AWS Batch
Fusion Snapshots enable checkpoint/restore functionality for Nextflow processes running on AWS Batch Spot instances. When a Spot instance interruption occurs, AWS provides a guaranteed 120-second warning window to checkpoint and save the task state before the instance terminates.

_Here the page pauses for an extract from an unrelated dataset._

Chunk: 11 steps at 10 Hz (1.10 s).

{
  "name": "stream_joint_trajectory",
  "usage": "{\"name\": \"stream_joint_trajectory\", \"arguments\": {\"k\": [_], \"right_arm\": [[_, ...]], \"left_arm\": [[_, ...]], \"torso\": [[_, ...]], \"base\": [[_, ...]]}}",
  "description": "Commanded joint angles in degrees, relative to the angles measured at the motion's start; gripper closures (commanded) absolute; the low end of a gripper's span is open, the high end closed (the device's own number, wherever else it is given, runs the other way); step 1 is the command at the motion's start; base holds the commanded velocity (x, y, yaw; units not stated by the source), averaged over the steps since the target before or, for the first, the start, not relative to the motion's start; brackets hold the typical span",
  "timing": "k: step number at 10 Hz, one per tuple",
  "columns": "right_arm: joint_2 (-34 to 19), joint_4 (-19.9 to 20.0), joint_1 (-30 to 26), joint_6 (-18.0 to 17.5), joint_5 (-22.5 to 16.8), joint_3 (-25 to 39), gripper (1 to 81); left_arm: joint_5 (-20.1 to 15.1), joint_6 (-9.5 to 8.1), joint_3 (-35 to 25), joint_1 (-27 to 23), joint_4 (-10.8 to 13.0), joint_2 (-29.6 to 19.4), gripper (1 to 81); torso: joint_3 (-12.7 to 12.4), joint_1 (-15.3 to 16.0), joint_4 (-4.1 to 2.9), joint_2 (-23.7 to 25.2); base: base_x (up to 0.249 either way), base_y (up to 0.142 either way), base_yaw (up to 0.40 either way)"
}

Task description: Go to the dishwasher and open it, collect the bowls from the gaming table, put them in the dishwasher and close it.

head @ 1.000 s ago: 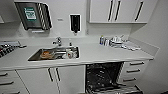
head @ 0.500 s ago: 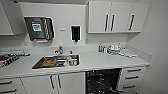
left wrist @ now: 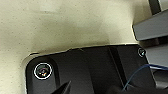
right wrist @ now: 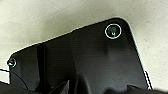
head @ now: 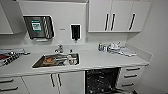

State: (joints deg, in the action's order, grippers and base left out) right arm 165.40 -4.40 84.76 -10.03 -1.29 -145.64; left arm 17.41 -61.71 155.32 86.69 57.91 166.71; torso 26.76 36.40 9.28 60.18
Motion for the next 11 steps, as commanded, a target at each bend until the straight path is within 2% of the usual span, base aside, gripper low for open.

Seqera Platform compute environment requirements
Fusion Snapshots require the following Seqera Platform compute environment configuration:
- Provider: AWS Batch
- Work directory: S3 bucket in the same region as compute resources
- Fusion Snapshots (beta): Enabled
- Config mode: Batch Forge
- Provisioning model: Spot
- AMI: See Selecting an AMI for details
- Instance type: See Selecting an EC2 instance for details
Fusion Snapshots work with sensible defaults (e.g., 5 automatic retry attempts). For configuration options, see Advanced configuration.
Selecting an AMI
Fusion Snapshots require instances running Amazon Linux 2023 (which ships with Linux Kernel 6.1) and an ECS container-optimized AMI for optimal performance.
Seqera Cloud
Seqera Cloud AWS Batch compute environments use an ECS container-optimized AMI by default. No additional AMI configuration is required.
Seqera Enterprise
Specify an Amazon Linux 2023 ECS-optimized AMI for your region when creating your compute environment.

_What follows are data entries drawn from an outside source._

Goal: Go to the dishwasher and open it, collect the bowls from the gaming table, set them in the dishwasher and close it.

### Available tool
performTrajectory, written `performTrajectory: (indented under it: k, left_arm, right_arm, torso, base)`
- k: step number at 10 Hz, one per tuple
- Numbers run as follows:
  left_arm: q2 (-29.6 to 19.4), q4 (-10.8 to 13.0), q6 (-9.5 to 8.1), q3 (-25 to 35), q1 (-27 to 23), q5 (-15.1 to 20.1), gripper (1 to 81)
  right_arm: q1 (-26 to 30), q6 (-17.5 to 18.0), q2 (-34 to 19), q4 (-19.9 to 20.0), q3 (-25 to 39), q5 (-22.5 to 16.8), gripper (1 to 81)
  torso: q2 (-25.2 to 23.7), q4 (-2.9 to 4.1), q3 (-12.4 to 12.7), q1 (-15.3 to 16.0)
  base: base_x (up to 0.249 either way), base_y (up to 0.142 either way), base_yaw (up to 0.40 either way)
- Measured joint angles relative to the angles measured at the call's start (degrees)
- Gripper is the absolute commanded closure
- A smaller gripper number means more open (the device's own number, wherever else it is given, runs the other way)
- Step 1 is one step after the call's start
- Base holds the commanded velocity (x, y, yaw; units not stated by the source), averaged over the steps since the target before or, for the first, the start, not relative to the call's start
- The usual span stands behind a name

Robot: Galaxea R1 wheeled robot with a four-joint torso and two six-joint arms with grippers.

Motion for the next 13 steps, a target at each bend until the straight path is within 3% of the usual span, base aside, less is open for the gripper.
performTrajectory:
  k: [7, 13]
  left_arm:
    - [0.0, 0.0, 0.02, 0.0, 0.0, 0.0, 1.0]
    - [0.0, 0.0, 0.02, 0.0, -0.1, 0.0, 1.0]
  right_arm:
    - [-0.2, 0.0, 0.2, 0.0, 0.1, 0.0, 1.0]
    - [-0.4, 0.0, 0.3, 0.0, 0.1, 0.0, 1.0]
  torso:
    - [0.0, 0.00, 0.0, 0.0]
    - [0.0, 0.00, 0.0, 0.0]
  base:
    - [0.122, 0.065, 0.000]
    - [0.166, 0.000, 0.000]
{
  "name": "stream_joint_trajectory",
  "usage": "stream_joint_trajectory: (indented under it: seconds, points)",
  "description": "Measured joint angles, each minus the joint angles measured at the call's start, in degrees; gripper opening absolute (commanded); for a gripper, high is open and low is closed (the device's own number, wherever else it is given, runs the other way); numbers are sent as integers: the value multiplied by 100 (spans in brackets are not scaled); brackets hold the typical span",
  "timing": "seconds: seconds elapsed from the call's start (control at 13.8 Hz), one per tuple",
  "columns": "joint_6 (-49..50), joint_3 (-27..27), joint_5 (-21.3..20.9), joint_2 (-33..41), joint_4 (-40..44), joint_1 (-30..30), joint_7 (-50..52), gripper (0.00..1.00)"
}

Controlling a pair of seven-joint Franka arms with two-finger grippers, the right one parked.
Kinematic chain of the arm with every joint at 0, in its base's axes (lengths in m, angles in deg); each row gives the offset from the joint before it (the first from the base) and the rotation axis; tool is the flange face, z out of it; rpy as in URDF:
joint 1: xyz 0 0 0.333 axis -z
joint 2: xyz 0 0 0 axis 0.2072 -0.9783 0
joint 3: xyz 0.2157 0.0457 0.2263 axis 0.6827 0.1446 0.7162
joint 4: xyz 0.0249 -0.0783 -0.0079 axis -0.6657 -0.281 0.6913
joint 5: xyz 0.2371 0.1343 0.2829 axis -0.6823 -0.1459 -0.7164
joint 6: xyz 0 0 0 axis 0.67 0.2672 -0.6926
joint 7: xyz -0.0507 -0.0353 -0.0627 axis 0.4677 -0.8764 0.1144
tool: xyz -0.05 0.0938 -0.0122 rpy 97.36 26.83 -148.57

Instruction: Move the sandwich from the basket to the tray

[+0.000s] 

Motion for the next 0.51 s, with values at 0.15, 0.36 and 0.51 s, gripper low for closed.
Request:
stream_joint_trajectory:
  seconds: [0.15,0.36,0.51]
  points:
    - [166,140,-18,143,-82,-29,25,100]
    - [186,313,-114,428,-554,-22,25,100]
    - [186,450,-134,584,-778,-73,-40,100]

To find the recommended AMI:
-
Retrieve the application configuration:
export REGION=<AWS_REGION>
aws ssm get-parameter --name "/aws/service/ecs/optimized-ami/amazon-linux-2023/recommended" --region $REGIONReplace
<AWS_REGION>with your AWS region (for example,eu-central-1).The output for the
eu-central-1region is similar to the following:{
"Parameter": {
"Name": "/aws/service/ecs/optimized-ami/amazon-linux-2023/recommended",
"Type": "String",
"Value": "{\"ecs_agent_version\":\"1.88.0\",\"ecs_runtime_version\":\"Docker version 25.0.6\",\"image_id\":\"ami-0281c9a5cd9de63bd\",\"image_name\":\"al2023-ami-ecs-hvm-2023.0.20241115-kernel-6.1-x86_64\",\"image_version\":\"2023.0.20241115\",\"os\":\"Amazon Linux 2023\",\"schema_version\":1,\"source_image_name\":\"al2023-ami-minimal-2023.6.20241111.0-kernel-6.1-x86_64\"}",
"Version": 61,
"LastModifiedDate": "2024-11-18T17:08:46.926000+01:00",
"ARN": "arn:aws:ssm:eu-central-1::parameter/aws/service/ecs/optimized-ami/amazon-linux-2023/recommended",
"DataType": "text"
} -
Identify the
image_idin your output (e.g,ami-0281c9a5cd9de63bdin the above example) and set in the Advanced options > AMI ID field when you create your Seqera compute environment.
Selecting an EC2 instance
AWS provides a guaranteed 120-second reclamation window. Select instance types that can transfer checkpoint data within this timeframe. Checkpoint time is primarily determined by memory usage. Other factors like the number of open file descriptors also affect performance.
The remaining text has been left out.